● WHAT TO WORK ON
Although the data below holds other lines too, output only those from the line with "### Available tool" up to and including the line with "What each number", exactly as they appear.

● DATA EXTRACT
= Beginning of Section =
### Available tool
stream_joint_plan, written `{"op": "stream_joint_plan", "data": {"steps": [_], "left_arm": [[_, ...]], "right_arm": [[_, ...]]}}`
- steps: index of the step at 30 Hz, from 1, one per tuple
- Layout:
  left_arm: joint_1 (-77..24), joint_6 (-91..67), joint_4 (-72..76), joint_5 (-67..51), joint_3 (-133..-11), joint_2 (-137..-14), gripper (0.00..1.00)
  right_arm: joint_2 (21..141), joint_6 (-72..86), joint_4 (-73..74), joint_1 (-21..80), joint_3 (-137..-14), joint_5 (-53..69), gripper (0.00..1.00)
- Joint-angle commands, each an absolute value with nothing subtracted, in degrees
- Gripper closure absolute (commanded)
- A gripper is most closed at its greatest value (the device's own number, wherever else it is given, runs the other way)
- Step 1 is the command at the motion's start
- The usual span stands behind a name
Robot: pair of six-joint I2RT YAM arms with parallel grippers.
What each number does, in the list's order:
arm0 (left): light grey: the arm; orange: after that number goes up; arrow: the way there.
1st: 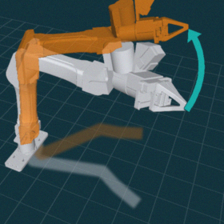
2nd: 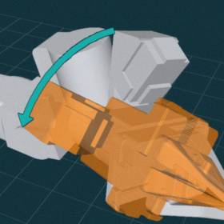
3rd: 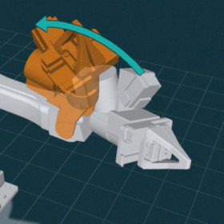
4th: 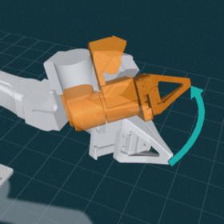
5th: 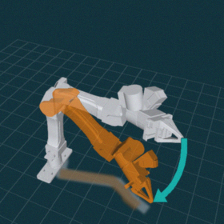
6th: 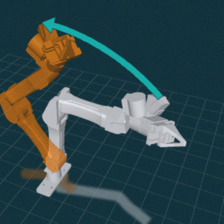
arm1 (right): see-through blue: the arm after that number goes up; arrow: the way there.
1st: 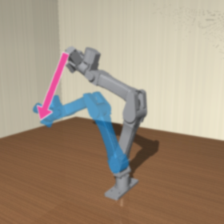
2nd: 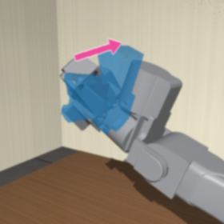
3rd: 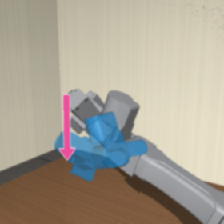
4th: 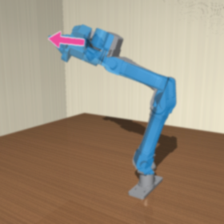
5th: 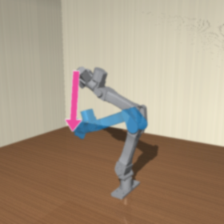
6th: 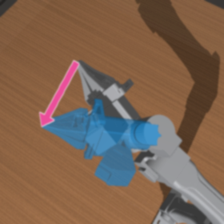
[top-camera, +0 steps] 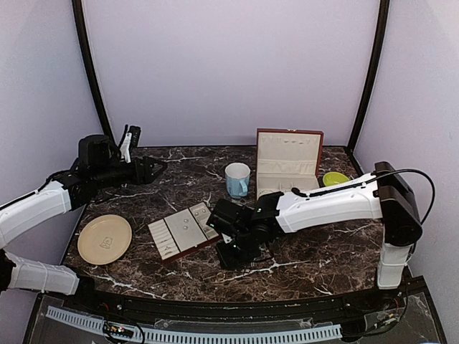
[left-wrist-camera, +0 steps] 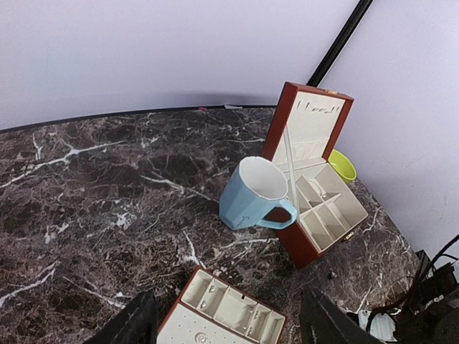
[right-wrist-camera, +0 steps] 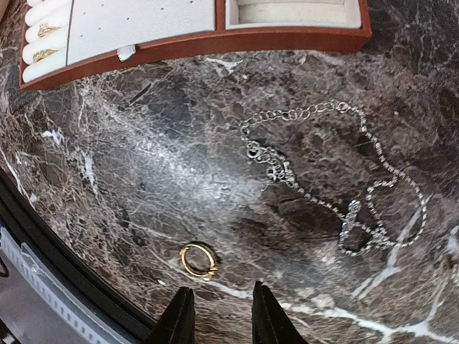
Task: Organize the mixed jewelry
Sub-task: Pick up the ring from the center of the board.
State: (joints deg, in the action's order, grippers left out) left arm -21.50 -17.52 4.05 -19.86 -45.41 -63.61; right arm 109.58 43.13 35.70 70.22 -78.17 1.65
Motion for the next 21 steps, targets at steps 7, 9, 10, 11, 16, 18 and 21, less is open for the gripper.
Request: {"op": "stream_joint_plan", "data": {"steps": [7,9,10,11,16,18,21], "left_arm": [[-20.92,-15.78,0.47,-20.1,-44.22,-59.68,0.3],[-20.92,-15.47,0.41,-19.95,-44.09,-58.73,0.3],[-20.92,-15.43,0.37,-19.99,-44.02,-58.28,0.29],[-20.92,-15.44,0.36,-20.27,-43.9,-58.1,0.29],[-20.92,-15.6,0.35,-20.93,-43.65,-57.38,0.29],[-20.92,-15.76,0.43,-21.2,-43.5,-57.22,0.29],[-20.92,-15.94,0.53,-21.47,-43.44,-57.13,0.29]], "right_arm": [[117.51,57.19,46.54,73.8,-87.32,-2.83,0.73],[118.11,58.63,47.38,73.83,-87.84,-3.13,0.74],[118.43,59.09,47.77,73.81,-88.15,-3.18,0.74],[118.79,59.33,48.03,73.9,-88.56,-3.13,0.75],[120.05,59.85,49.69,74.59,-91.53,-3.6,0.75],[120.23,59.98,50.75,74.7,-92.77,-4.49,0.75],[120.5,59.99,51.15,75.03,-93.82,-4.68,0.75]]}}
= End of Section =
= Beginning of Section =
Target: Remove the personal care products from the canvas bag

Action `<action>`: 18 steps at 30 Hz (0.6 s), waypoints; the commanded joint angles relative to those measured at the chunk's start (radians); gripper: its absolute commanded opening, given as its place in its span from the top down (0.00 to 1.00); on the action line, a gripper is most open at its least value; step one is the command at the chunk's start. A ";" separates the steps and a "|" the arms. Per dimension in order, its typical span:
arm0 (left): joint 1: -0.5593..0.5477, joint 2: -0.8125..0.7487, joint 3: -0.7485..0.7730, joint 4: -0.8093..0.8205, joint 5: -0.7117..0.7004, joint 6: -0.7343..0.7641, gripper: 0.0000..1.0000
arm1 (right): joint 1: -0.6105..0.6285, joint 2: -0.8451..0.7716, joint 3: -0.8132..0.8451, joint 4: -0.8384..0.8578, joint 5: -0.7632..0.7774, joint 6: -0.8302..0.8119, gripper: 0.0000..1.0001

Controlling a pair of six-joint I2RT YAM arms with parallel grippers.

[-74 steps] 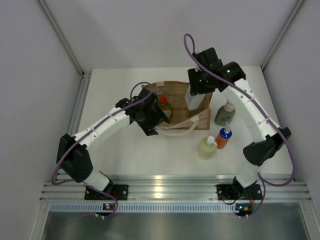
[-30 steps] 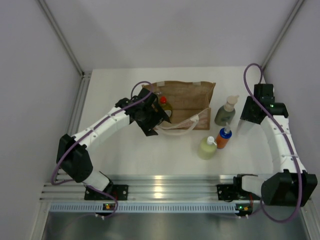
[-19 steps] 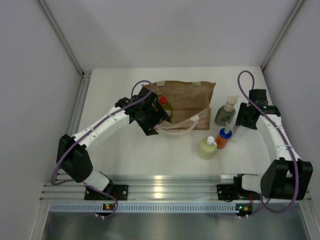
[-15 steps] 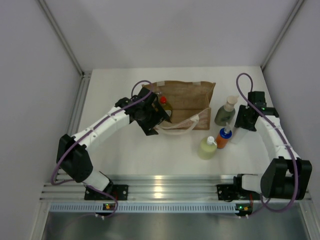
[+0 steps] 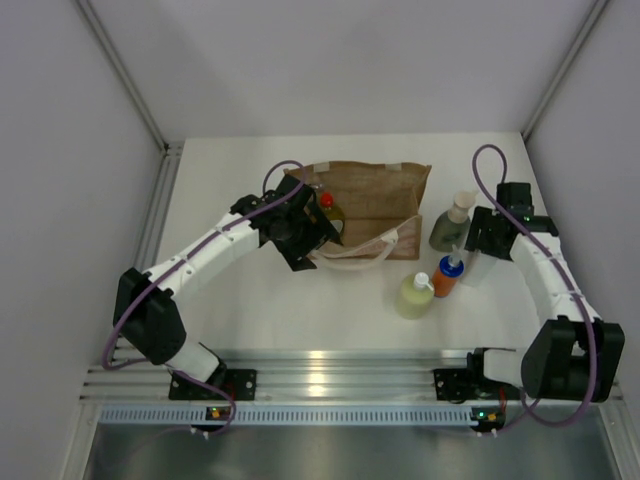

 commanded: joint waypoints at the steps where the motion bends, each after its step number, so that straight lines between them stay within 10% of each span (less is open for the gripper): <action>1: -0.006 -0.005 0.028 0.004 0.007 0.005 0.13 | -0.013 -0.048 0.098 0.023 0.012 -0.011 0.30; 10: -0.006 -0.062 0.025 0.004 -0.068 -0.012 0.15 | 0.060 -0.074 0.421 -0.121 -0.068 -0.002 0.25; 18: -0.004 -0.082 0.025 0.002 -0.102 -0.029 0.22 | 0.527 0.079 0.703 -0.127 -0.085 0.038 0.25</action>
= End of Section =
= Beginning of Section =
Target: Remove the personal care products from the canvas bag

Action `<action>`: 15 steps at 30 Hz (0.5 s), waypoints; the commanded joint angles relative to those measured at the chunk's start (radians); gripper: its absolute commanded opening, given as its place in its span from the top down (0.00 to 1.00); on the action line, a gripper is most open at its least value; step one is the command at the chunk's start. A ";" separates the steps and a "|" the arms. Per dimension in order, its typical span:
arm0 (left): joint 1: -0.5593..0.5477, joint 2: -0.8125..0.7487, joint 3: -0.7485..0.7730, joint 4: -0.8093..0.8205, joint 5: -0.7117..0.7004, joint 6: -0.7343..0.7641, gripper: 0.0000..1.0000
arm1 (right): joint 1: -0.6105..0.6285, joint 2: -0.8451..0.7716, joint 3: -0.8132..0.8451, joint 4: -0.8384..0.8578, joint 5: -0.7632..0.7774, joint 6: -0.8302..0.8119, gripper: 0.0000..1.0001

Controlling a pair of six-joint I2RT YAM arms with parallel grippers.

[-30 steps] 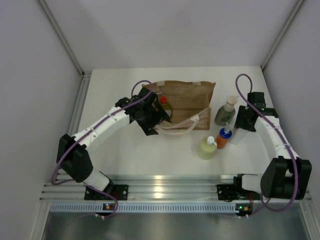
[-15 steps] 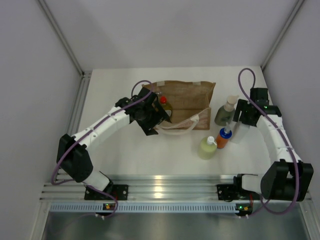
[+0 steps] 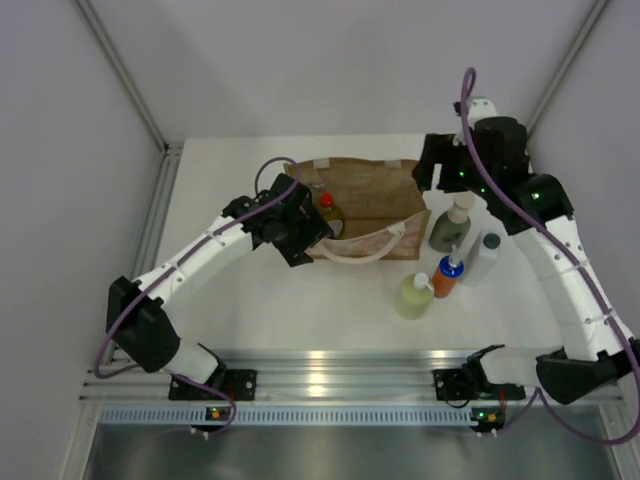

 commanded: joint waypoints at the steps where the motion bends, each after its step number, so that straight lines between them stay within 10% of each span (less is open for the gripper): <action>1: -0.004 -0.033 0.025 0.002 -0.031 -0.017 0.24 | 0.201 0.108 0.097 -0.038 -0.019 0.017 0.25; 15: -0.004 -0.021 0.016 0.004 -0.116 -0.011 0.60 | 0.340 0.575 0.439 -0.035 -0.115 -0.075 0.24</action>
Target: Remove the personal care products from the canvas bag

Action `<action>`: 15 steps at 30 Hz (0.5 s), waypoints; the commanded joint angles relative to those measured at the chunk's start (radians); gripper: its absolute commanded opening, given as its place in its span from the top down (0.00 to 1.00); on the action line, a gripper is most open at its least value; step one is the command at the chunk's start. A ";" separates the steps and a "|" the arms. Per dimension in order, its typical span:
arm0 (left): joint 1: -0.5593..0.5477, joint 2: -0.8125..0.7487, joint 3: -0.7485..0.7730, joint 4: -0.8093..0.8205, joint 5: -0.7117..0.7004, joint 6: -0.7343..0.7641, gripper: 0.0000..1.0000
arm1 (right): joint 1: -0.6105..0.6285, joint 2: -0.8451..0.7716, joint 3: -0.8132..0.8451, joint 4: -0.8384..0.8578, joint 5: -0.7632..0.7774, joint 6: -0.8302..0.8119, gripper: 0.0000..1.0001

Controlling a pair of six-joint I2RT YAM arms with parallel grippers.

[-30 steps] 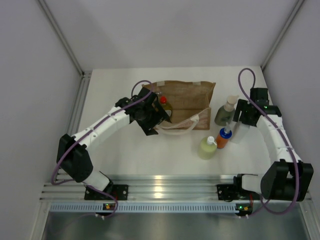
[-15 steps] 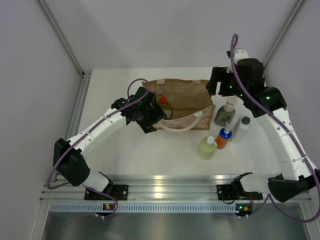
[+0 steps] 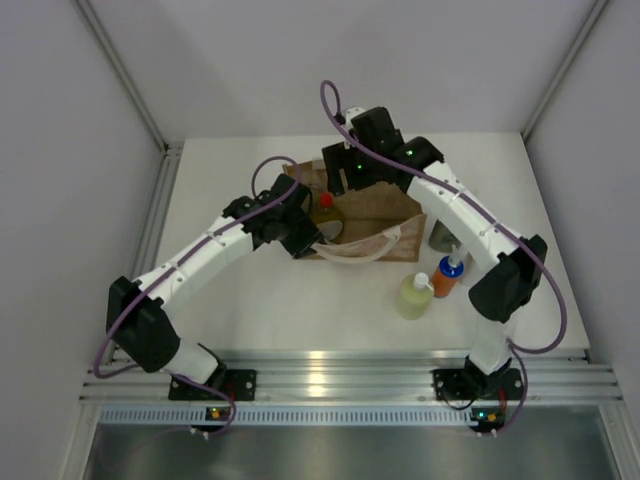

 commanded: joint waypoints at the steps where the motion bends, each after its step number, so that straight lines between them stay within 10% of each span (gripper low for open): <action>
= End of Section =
● OUTPUT BELOW
### Available tool
stream_joint_plan, written `{"op": "stream_joint_plan", "data": {"steps": [_], "left_arm": [[_, ...]], "right_arm": [[_, ...]]}}`
- steps: index of the step at 30 Hz, from 1, one per tuple
- Layout:
  left_arm: joint_1 (-77..24), joint_6 (-91..67), joint_4 (-72..76), joint_5 (-67..51), joint_3 (-133..-11), joint_2 (-137..-14), gripper (0.00..1.00)
  right_arm: joint_2 (21..141), joint_6 (-72..86), joint_4 (-73..74), joint_1 (-21..80), joint_3 (-137..-14), joint_5 (-53..69), gripper (0.00..1.00)
- Joint-angle commands, each an absolute value with nothing subtracted, in degrees
- Gripper closure absolute (commanded)
- A gripper is most closed at its greatest value (the device's own number, wherever else it is given, runs the other way)
- Step 1 is the command at the motion's start
- The usual span stands behind a name
Robot: pair of six-joint I2RT YAM arms with parallel grippers.
What each number does, in the list's order:

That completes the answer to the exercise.